(Data extracted from a collection)
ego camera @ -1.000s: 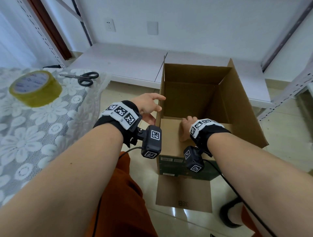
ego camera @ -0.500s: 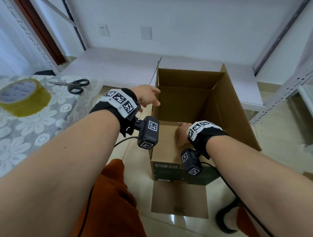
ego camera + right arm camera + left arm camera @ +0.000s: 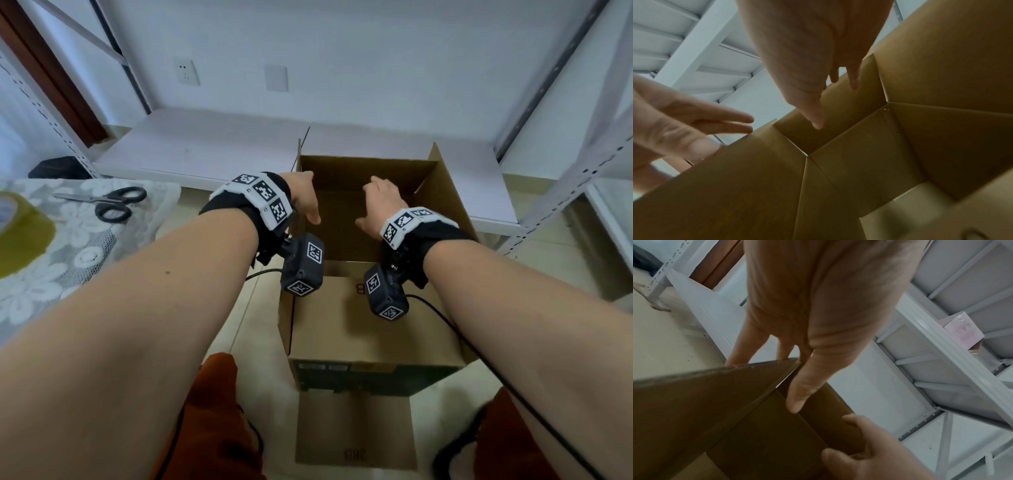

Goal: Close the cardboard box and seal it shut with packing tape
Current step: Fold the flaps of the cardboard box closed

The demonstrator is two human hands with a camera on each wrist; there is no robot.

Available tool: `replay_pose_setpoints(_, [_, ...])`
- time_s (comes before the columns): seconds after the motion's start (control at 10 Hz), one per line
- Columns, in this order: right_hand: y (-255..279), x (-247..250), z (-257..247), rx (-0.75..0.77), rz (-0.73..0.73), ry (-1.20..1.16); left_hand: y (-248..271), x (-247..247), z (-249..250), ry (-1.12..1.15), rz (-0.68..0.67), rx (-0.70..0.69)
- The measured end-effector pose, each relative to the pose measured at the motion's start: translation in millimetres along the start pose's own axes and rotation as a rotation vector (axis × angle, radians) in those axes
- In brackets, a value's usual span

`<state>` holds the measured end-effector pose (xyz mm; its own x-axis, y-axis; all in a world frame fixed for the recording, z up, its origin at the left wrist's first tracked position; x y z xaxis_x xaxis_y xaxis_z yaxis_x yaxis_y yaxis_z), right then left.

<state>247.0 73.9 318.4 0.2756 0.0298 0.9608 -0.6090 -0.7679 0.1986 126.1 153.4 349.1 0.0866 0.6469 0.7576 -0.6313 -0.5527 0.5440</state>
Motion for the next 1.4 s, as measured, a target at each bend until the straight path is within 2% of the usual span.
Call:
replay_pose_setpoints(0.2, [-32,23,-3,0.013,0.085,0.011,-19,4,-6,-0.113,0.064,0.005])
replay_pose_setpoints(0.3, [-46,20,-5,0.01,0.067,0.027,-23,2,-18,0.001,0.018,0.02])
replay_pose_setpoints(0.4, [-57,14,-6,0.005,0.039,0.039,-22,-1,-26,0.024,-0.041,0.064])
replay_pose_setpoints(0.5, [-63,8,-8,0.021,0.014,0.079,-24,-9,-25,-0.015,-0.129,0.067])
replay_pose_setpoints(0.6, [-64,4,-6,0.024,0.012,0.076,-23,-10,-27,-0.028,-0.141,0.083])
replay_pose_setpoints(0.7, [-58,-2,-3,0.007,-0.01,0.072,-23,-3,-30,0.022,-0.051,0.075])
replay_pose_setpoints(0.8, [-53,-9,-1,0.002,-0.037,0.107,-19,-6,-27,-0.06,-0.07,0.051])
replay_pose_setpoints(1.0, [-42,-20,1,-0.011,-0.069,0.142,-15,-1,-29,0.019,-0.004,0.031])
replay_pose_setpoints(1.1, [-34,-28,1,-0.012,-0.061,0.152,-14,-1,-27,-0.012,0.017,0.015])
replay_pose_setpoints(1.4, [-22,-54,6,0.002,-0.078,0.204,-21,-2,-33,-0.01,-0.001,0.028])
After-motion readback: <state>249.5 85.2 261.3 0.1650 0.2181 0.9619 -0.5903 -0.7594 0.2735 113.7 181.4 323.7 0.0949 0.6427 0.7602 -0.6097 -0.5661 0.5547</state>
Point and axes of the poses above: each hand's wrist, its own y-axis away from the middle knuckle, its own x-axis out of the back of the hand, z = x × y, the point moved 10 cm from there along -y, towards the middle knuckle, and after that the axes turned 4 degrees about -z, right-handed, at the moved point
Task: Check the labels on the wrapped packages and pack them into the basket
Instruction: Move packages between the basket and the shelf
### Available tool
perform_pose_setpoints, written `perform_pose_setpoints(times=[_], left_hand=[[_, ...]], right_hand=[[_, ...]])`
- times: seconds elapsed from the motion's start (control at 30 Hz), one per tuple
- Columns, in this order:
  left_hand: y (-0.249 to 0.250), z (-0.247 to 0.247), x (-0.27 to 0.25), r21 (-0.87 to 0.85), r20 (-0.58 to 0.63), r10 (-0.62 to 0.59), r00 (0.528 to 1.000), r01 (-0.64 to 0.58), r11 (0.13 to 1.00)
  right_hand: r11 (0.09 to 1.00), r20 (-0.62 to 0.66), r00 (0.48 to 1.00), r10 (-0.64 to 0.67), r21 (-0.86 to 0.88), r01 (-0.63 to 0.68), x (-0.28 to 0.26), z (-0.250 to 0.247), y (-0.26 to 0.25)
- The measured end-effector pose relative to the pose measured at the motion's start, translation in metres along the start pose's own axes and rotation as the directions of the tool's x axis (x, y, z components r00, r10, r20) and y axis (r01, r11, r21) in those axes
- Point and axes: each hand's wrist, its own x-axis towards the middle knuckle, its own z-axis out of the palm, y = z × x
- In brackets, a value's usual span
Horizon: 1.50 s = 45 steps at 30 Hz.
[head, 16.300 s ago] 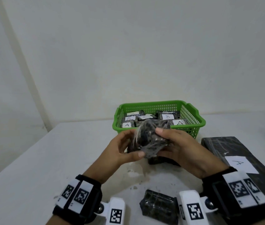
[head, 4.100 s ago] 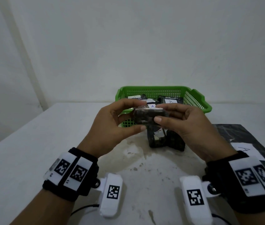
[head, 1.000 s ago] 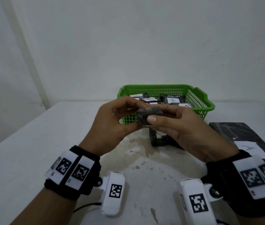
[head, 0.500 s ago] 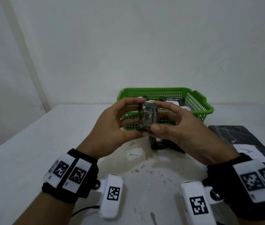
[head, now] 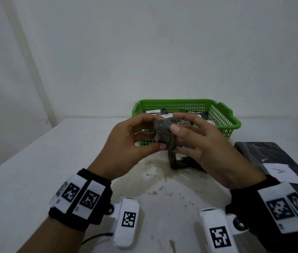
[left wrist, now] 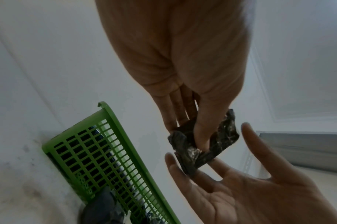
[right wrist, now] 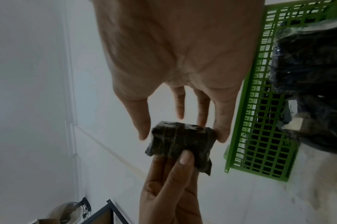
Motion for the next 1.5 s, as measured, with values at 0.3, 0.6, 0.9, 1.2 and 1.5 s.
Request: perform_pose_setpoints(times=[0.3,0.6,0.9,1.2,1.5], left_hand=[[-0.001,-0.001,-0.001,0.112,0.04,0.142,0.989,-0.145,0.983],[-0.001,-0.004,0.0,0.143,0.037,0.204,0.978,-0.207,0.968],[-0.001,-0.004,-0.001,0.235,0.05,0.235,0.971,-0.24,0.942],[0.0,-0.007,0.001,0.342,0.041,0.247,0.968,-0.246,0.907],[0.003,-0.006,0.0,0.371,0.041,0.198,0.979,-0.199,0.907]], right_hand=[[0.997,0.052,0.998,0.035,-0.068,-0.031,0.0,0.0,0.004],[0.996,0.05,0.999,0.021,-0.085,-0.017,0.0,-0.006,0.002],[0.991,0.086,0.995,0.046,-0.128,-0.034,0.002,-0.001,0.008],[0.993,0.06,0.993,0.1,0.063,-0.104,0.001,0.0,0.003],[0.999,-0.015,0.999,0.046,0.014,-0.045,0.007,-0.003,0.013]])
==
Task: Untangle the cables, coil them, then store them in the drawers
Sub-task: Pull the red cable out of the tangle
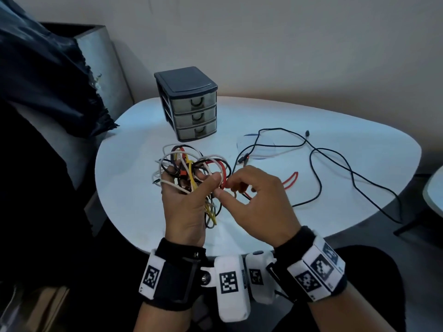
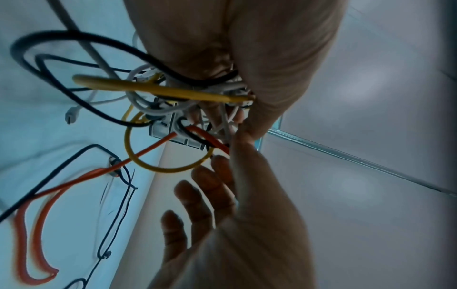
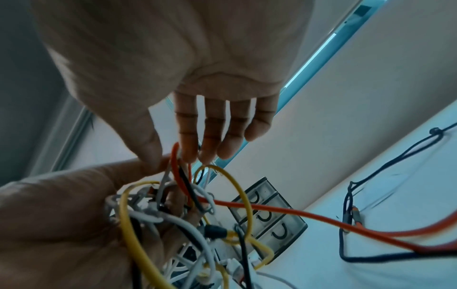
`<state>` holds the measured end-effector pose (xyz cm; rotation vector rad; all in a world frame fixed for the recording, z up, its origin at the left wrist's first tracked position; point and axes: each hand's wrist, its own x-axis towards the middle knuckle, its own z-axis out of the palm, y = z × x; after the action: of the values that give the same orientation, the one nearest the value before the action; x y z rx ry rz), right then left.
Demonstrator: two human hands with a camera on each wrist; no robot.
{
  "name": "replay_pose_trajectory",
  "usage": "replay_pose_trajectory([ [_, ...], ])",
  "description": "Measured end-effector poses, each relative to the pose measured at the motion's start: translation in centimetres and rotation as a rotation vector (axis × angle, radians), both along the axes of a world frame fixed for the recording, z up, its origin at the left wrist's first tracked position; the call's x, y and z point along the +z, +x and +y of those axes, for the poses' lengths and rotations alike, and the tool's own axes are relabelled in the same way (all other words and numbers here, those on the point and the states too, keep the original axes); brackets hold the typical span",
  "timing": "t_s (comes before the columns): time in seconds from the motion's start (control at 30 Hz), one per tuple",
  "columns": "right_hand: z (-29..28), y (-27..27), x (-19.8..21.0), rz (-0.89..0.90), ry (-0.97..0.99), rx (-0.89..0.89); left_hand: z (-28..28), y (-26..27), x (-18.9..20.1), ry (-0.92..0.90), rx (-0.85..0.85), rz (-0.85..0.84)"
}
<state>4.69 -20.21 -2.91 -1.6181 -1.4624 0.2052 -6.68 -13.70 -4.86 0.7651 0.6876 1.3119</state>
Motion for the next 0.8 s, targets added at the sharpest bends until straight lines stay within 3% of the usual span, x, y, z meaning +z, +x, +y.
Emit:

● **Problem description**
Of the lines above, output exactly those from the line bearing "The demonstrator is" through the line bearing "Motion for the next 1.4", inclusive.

● **Exercise result**
The demonstrator is two human hands with a camera on each wrist; there is no robot.

Available tool: `replay_pose_setpoints(_, [_, ...])`
- time_s (comes before the columns): seconds after the motion's start (control at 10 Hz), one per line
- Columns, in this order: right_hand: y (-255..279), x (-247..250), z (-257..247), rx (-0.75..0.77), rz (-0.73..0.73), ry (-1.20..1.16); left_hand: y (-248..271), x (-247..247), z (-249..250), ry (-1.12..1.15), rz (-0.68..0.67), rx (-0.70..0.69)
- The measured end-effector pose, each relative to the pose measured at the motion's start: translation in millimetres along the start pose's own axes and rotation as a rotation vector (axis × angle, radians) in those axes
- In brackets, a value's usual span

`<state>` holds the measured end-effector pose (xyz mm; its own x-axis, y-axis; all in a world frame fixed for the recording, z up, its origin at the left wrist's first tracked position; x y z xaxis_x xaxis_y xaxis_z yaxis_x yaxis_y yaxis_z), right then left.

<state>247.0 73.9 318.4 0.2756 0.0298 0.9608 -0.6090 -0.7679 0.1986 126.1 153.4 349.1 0.0866 0.6469 0.7576 -0.6313 -0.5527 0.5440</state>
Motion for the next 1.4 s, as measured, a target at each bend until the straight path is within 2% of the usual span.

That was the complete answer.